Besonders hypnotisierend wirkt die rote
Anzeige, die blinkend und leuchtend die
jeweiligen Songtitel durchlaufen lässt. Der
Besitzer steht untätig hinter der Theke. Er sieht
aus wie ein bleicher, bärtiger Mathestreber, gar
nicht wie ein Dealer. An einem der fünf
Glücksspielautomaten
steht ein offiziell
aussehender Mann, der die Geräte ausleert und
alles Geld erst in eine Zählmaschine und dann
in einen großen grauen Beutel tut. So waschen
die also ihr Geld: Sie füttern die
Glücksspielautomaten damit.

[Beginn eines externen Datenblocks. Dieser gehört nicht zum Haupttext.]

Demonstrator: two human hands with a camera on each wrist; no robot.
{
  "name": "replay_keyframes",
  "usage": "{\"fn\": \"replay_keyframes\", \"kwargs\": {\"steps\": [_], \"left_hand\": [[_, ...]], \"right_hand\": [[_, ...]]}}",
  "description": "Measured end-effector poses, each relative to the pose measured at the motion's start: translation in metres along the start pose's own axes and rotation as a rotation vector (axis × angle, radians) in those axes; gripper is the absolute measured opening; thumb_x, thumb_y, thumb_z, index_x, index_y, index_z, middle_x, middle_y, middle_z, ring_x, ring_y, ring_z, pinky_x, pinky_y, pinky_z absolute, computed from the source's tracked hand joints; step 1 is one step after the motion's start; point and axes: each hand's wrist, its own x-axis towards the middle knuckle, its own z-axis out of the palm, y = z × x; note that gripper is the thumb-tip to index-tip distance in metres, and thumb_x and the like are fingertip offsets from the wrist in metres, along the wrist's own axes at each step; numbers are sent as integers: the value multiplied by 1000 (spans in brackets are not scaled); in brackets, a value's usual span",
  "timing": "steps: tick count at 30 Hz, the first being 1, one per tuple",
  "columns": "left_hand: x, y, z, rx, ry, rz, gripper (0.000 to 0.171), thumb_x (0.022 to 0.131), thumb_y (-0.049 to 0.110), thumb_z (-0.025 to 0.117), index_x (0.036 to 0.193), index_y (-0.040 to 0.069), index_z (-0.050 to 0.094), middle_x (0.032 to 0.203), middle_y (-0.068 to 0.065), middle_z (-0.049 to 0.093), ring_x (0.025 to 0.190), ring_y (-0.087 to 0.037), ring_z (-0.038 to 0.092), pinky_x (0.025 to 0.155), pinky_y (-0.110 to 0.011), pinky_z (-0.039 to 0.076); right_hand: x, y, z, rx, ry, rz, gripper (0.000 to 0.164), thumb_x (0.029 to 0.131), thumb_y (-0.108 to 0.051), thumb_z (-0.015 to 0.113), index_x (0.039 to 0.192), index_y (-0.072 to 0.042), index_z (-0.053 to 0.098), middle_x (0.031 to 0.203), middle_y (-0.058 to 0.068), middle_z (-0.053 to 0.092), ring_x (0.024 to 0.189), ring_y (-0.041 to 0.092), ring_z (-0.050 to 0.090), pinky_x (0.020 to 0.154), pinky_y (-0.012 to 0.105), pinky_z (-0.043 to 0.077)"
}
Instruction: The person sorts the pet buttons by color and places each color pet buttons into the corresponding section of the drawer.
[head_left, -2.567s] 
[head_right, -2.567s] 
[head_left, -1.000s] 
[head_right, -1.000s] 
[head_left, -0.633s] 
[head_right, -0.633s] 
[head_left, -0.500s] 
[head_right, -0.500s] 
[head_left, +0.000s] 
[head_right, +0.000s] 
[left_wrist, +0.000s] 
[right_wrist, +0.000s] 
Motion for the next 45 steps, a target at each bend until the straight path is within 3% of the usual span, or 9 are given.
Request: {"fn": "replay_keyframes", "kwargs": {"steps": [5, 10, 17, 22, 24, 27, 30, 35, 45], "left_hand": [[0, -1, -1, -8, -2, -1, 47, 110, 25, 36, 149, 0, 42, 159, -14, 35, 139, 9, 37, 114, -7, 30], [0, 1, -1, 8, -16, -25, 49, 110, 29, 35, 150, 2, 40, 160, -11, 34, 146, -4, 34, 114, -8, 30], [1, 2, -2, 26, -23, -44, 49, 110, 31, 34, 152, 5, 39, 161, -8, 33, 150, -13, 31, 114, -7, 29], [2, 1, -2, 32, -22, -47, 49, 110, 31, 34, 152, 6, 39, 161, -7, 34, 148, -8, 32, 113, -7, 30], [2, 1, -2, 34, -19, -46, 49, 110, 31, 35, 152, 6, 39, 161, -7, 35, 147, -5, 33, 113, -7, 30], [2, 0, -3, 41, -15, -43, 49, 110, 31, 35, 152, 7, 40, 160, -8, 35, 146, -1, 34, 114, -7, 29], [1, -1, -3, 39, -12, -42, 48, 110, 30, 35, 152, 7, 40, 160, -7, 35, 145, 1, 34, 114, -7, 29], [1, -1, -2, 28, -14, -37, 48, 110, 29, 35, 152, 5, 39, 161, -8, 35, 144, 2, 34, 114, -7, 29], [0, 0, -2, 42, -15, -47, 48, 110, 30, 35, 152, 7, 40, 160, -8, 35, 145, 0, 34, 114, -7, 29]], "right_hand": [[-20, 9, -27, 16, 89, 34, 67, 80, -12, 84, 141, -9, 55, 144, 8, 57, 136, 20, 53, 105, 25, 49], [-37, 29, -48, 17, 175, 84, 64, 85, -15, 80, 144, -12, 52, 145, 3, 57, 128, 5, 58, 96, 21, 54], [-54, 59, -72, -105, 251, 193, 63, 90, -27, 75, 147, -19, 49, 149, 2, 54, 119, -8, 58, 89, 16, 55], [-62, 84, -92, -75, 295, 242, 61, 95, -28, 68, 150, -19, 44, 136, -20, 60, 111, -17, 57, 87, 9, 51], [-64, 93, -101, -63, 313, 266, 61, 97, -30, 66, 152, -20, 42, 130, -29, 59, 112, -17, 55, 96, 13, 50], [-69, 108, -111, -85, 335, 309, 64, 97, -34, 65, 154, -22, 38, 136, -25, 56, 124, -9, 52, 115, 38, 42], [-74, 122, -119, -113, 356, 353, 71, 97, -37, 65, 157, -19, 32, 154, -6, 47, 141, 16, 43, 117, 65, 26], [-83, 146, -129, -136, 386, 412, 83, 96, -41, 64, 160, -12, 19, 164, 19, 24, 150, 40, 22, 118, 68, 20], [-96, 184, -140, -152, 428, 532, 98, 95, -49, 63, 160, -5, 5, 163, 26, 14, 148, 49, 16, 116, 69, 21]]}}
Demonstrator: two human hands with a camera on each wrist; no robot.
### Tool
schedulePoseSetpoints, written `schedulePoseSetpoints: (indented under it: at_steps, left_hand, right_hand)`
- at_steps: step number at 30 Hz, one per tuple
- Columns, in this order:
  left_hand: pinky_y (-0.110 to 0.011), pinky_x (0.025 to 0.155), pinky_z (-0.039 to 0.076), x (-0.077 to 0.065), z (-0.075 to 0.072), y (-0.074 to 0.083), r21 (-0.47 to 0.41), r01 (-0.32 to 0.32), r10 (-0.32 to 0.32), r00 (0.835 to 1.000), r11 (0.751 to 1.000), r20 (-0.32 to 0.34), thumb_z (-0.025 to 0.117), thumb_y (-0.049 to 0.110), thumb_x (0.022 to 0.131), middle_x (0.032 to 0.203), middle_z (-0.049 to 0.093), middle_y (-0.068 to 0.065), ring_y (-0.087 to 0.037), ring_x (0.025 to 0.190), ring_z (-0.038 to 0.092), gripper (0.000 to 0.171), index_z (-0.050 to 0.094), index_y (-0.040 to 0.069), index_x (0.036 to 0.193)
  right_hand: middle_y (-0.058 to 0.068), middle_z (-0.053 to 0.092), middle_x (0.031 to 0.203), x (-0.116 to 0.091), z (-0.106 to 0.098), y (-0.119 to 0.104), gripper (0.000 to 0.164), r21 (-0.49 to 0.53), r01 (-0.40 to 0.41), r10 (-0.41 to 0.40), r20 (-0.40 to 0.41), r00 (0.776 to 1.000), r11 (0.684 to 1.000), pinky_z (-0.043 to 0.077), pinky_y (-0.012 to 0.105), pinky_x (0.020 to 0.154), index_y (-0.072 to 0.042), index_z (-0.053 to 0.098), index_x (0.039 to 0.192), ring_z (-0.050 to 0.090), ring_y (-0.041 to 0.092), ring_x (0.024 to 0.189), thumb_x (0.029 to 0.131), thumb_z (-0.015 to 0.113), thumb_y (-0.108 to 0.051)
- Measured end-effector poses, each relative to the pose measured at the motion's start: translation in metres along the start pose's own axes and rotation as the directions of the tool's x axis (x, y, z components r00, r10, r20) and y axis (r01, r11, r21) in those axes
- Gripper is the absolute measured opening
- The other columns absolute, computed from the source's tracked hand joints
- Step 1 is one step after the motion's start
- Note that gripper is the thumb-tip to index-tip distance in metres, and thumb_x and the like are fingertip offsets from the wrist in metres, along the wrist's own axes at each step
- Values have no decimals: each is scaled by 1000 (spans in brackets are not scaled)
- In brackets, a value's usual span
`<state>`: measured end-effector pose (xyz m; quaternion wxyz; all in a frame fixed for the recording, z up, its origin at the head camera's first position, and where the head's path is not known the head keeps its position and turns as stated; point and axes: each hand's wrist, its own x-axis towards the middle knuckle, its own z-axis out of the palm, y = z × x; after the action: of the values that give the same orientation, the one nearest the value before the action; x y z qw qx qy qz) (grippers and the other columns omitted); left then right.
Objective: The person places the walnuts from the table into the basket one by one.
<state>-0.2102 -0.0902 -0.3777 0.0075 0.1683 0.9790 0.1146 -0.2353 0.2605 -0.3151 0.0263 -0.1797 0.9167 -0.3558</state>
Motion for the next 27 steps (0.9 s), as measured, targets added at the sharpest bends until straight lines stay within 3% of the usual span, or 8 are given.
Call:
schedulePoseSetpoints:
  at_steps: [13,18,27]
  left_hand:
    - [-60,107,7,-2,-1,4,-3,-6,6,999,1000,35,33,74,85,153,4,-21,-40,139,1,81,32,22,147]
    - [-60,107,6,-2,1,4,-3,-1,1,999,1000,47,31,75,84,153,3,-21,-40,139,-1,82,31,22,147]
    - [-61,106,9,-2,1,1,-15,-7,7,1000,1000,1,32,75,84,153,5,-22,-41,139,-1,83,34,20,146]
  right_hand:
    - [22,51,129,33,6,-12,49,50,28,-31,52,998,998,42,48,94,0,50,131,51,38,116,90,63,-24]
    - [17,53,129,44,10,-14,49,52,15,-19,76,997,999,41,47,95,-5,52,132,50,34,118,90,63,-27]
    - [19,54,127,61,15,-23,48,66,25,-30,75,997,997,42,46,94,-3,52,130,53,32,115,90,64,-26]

Der Dealer gibt
mir ein Zeichen, dass ich warten soll, bis der
Glücksspielmann weg ist. Eigentlich müsste der
doch Bescheid wissen. Egal, es sieht so aus, als
würde ich es schaffen. Ich spiele mit den
leuchtenden Plastikpilzen.
Erst nach einer zermürbenden
Dreiviertelstunde hat der Mann endlich das Geld
in diese komische, sich drehende Trommel
gekippt. Ich habe einen Kaffee und zwei Bier
getrunken. Eine seltsame Mischung: Cola,
Kaffee, Bier und bald noch THC obendrauf.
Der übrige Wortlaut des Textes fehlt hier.